Mid-cap stock outperformance could be a bullish sign for the S&P 500 Index (SPX) during the final quarter of 2016
The following is a reprint of the market commentary from the October 2016 edition of The Option Advisor, published on September 22. For more information, or to subscribe to The Option Advisor -- featuring 10 new option trades each month -- click here.
While it might not attract the same volume of media or investor attention as its big-cap and small-cap counterparts, the S&P MidCap 400 Index (MID) has proven, over the years, to be worth watching as a stock market bellwether in its own right. And so it's intriguing to note that, as of the close on Thursday, Sept. 22, MID was sitting on a year-to-date gain of 11.8% -- effectively dwarfing the S&P 500 Index's (SPX) advance of 6.5% so far in 2016.

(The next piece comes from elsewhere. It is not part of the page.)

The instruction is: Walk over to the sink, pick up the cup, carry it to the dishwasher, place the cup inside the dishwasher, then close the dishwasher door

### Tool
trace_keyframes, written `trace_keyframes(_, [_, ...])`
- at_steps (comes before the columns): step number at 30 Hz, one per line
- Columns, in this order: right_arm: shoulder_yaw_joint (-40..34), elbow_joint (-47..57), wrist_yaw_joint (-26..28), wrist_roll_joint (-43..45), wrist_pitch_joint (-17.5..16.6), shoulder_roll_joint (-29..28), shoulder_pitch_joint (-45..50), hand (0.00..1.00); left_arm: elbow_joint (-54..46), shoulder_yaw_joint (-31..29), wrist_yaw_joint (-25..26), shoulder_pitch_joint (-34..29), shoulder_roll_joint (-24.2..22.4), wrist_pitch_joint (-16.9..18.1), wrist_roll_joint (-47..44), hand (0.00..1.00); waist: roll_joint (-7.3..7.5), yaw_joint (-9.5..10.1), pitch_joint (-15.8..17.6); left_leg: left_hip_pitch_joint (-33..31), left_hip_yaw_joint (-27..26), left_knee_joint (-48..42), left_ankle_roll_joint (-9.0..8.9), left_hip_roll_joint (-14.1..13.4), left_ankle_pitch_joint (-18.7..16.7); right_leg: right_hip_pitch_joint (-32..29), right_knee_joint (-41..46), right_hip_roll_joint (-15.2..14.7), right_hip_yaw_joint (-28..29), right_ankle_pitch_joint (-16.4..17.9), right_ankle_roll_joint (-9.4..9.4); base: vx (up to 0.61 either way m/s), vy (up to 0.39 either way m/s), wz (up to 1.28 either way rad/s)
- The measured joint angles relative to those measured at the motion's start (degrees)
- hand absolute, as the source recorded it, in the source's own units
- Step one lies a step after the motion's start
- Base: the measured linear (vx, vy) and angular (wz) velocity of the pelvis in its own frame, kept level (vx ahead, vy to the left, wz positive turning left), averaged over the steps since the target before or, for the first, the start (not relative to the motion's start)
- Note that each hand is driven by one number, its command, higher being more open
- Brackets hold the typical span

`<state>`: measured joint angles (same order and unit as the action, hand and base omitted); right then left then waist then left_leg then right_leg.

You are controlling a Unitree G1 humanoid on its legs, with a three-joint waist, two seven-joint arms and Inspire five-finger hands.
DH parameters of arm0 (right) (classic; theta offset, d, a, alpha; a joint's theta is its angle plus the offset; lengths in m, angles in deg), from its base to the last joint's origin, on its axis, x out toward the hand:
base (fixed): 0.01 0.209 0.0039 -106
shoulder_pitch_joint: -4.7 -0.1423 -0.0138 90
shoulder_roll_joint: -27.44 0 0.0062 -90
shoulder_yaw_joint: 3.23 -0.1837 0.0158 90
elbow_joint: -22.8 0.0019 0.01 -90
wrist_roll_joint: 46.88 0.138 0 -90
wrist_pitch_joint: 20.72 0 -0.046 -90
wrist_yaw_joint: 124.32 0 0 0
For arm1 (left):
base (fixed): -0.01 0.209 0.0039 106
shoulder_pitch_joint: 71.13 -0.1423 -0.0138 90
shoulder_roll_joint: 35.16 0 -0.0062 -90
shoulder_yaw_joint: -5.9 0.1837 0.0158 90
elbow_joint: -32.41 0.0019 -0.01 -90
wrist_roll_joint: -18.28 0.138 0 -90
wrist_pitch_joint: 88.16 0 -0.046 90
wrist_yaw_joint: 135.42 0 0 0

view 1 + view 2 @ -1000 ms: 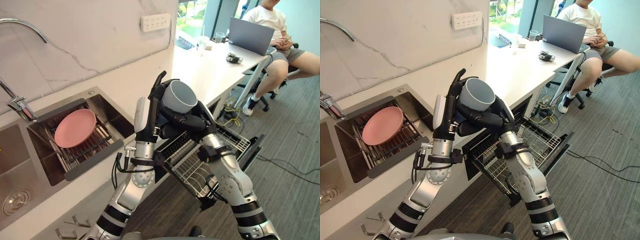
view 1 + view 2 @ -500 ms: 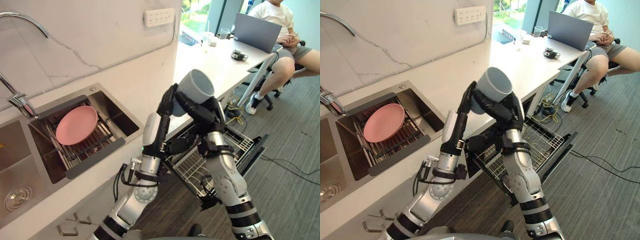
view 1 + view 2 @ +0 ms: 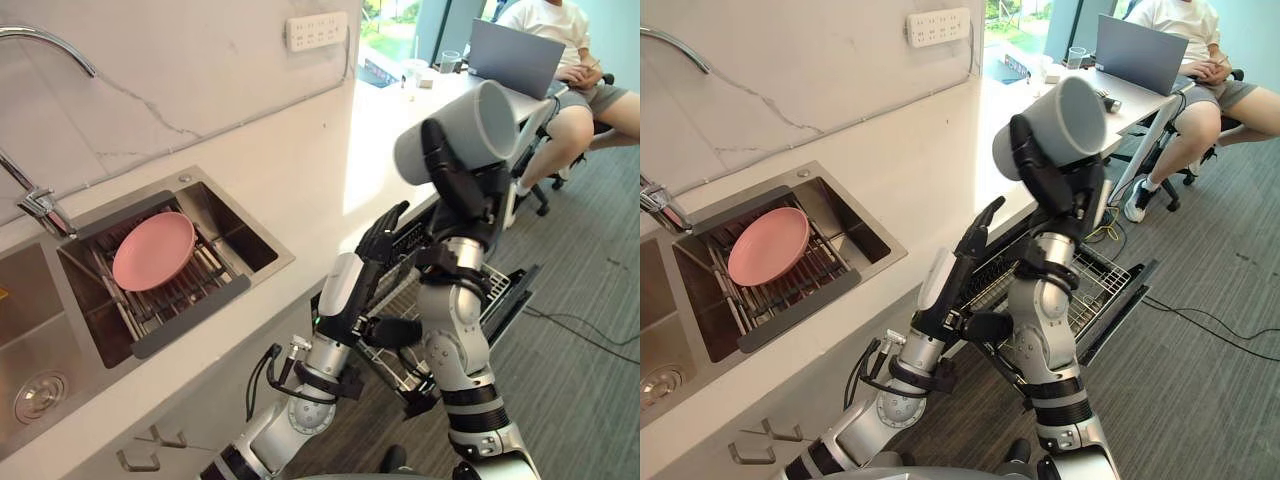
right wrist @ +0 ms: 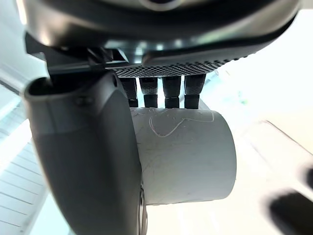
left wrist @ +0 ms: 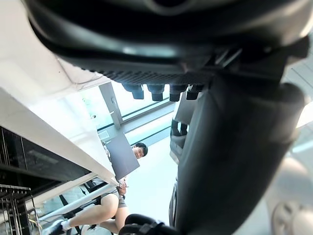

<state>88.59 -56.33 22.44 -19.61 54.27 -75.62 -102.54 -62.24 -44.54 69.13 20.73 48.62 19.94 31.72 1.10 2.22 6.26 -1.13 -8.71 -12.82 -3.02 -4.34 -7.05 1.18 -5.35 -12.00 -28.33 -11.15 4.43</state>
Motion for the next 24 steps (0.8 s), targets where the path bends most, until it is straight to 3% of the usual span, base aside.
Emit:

So, as we prepare to enter the fourth quarter of a year that has proven to be a wild ride for investors, what can we glean from MID's mighty outperformance relative to the reliable benchmark of the S&P 500?
Looking back to 1992 (our first full calendar year of MID price data), Schaeffer's Senior Quantitative Analyst Rocky White looked for previous instances where MID and the S&P were both positive through the first three quarters of the year, with MID outperforming. As it turns out, there have been 10 previous instances -- and in nine of those cases, the S&P turned in a positive fourth-quarter performance. Compared to the 14 "non-signal" years, the S&P's average fourth-quarter return was higher by nearly a full percentage point.
What's more, the current MID/S&P relative strength setup lends itself to a low-volatility fourth quarter. That higher-than-usual average quarterly return cited above is based on a lower average positive return and a smaller average negative loss, with the standard deviation of returns checking in at just 4.90% -- compared to 10.47% in the "Other Years" column.
The fourth-quarter forecast looks equally promising for MID based on this historical data, with 90% of previous such returns landing in the positive column -- although the index's average return is actually ever so slightly lower in years where it's leading the S&P through the end of September. In any case, this analysis would seem to suggest the cards are stacked in favor of a positive, low-volatility fourth quarter for both MID and the S&P.
To add another dimension to this analysis, there have been four previous years like this one, where the relative strength of MID vs. the S&P has been 1.04 or greater (meaning it outperforms by 4% or better) heading into the fourth quarter. All four of those years have yielded positive fourth-quarter results, with average returns much higher than usual for both MID and the S&P, and the low-volatility environment remaining intact.

With this bullish data backdrop in mind, traders should take note of the following price points (and the surrounding "zones") as levels to watch on MID, which closed Sept. 22 at 1,562.94, going forward. Overhead levels could reasonably act as resistance, and sustained advances beyond any of these could be considered signs of deep-seated technical strength. Conversely, breaks below any of the potentially supportive price points below MID's current perch should be watched with caution for signs of a deeper pullback.
- 1,600 is not only a round century level, but it's also roughly quadruple the 2008-2009 lows around 400.
- 1,581 is the site of intraday highs for MID on 9/6/2016 and 9/7/2016.
- 1,551.28 marked the site of the 6/23/2015 intraday high.
- 1,540 has alternately acted as support and resistance since March 2015, with MID frequently "catching its breath" in this area before embarking on its next directional move.
- 1,538.44 represents a 10% year-to-date gain, and we've often noted that these "round-number returns" from major benchmark levels can act as support or resistance.
- 1,506.90 is where the 120-day moving average closed on 9/22/2016.
- 1,486.58 represents a 20% gain from the 2/11/2016 closing low.
- 1,452.44 was MID's 2014 year-end close.
- 1,445.81 marked the site of the index's 200-day moving average at the close on 9/22/2016.
- 1,422.90 represents a 10% pullback from the aforementioned early September 2016 highs.
- 1,398.58 was MID's 2015 year-end close.
- 1,398.34, in addition to roughly coinciding with the index's year-to-date breakeven level, marks a 50% retracement of MID's 2016 intraday high and low.